Supplied information »
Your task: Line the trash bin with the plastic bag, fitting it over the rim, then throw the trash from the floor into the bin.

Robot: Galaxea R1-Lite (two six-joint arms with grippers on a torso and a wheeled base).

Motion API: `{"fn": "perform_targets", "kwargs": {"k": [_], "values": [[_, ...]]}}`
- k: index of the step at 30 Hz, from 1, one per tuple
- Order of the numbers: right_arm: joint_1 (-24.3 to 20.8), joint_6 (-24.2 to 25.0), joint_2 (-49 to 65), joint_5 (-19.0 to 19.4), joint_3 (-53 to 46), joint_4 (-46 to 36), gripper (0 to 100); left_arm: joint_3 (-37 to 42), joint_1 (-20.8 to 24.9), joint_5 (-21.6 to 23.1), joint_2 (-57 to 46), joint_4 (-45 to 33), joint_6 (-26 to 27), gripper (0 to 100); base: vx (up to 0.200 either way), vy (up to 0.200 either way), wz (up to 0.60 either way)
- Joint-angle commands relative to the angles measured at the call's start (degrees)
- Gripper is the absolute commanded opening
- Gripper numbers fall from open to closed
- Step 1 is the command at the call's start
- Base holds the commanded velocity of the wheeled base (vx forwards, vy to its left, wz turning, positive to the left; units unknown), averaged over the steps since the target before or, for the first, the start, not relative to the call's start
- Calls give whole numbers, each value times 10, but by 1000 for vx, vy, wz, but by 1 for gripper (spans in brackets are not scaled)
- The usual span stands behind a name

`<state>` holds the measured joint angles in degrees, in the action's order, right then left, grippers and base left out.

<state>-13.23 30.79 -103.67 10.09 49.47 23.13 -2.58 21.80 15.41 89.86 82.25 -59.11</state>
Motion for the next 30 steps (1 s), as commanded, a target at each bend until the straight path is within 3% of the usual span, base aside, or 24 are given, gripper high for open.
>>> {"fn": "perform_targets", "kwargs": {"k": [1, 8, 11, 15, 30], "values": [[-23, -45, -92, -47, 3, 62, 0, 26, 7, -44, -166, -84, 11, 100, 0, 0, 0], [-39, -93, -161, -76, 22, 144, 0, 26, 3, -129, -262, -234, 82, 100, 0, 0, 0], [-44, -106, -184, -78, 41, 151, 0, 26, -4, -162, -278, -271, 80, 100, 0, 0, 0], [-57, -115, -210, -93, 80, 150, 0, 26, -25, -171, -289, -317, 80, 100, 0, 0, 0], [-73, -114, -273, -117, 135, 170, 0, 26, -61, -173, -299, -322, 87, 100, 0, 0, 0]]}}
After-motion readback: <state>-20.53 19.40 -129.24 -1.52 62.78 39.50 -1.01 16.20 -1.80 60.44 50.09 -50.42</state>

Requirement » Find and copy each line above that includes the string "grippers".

Reply to the task »
Robot: Galaxea R1-Lite (two six-joint arms with grippers on a torso and a wheeled base).
`<state>` holds the measured joint angles in degrees, in the action's order, right then left, grippers and base left out.

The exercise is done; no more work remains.